• **EXERCISE REQUIREMENTS**
Within the data that follows, set down exactly the lines from the one containing "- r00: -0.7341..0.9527" through the one containing "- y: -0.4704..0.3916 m", both ends included.

• **Records contained in a dataset**

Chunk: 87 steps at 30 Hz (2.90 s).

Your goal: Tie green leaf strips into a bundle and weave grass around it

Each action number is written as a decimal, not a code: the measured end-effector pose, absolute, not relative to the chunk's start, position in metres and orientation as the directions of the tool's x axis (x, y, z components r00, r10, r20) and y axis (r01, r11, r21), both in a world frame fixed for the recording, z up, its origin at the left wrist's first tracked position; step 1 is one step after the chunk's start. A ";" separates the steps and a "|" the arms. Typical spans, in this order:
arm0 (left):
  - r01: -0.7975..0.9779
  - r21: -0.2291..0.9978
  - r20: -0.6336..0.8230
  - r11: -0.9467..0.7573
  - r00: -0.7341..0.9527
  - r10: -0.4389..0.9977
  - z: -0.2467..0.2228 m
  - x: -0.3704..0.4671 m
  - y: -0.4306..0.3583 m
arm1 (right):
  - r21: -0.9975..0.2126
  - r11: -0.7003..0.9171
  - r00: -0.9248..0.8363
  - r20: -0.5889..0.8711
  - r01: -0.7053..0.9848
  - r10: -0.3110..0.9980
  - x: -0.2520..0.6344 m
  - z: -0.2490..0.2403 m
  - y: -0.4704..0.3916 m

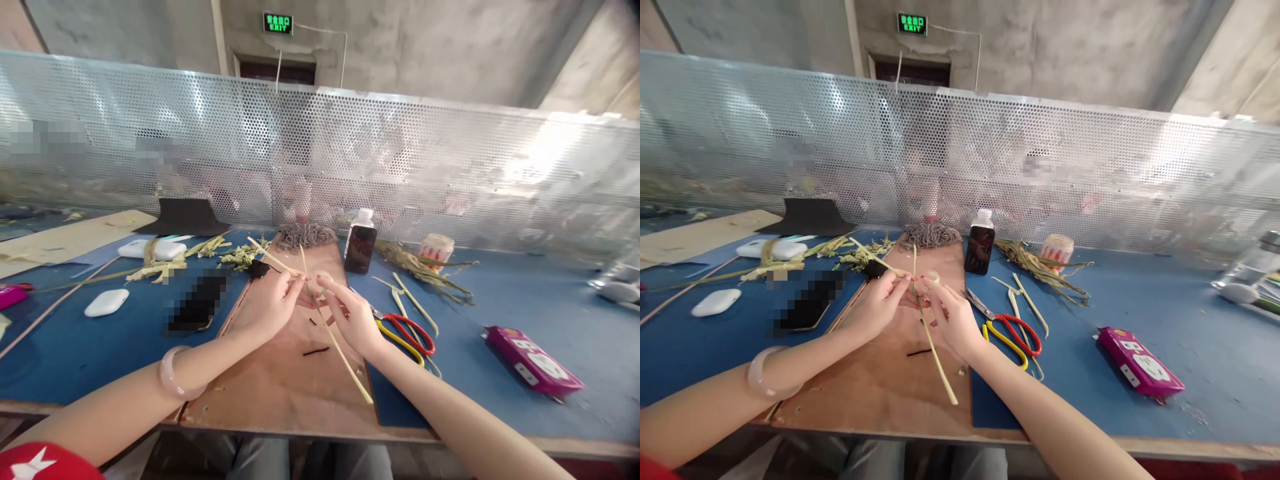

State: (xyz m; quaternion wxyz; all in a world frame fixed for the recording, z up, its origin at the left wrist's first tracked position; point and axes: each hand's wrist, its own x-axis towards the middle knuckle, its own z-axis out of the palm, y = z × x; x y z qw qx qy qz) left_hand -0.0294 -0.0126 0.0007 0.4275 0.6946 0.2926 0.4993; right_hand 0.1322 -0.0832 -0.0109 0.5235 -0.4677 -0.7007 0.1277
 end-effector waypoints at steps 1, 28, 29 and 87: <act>-0.036 0.897 0.421 -0.440 0.370 0.828 0.002 -0.029 -0.013 | -0.695 0.538 -0.046 0.592 0.477 0.805 0.132 -0.011 -0.082; 0.193 0.797 0.448 -0.572 0.445 0.775 0.044 -0.033 -0.050 | -0.591 0.582 0.016 0.709 0.559 0.705 0.115 -0.020 -0.073; 0.244 0.788 0.421 -0.565 0.456 0.784 0.045 -0.034 -0.051 | -0.594 0.580 0.010 0.703 0.557 0.711 0.114 -0.021 -0.073; -0.078 0.922 0.331 -0.380 0.667 0.667 0.004 -0.028 -0.028 | -0.907 0.419 0.121 0.412 -0.042 0.903 0.125 -0.015 -0.070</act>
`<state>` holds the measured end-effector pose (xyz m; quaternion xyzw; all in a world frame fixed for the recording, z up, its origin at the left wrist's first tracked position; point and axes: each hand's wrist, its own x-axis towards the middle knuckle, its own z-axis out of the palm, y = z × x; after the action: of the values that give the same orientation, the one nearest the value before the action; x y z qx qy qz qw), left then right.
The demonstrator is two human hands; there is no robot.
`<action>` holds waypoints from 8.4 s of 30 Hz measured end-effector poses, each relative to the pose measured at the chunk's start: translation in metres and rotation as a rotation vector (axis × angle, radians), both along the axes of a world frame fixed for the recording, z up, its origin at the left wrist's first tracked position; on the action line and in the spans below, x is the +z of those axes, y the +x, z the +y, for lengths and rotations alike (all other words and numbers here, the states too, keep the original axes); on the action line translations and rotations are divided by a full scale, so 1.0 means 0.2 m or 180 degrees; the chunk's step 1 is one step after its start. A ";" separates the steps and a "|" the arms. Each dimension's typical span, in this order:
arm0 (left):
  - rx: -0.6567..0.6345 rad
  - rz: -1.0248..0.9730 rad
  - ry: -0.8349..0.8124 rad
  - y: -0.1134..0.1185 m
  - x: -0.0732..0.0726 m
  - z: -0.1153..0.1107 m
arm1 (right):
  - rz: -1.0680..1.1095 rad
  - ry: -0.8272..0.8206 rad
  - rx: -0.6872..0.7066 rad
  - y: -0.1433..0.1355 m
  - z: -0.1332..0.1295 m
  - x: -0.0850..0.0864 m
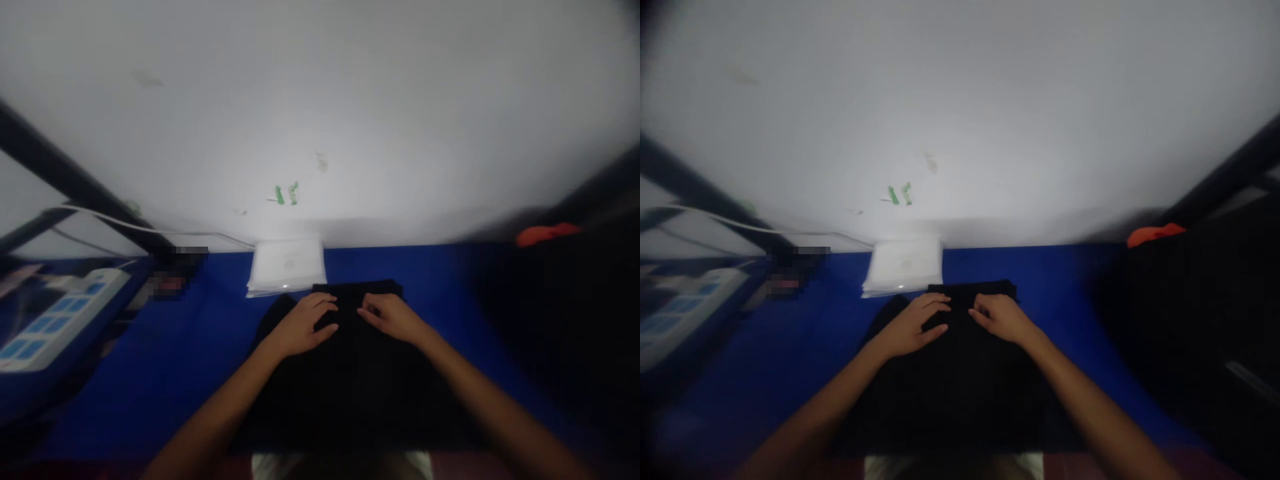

• **EXPECTED ANSWER**
  - r00: -0.7341..0.9527
  - r10: -0.4389..0.9977
  - z: -0.2467..0.2228 m
  - x: -0.3704..0.4671 m
  - y: -0.4306..0.3583 m
arm1 (right):
  - r21: -0.9975..0.2126
  - r11: -0.7003..0.9171
  - r00: -0.9248..0.8363
  - r20: -0.5889..0.8711
  - r01: -0.7053..0.9848
  - r10: -0.3110..0.9980
  - x: -0.2520..0.6344 m
  - z: -0.2490..0.2403 m
  - y: -0.4704..0.3916 m

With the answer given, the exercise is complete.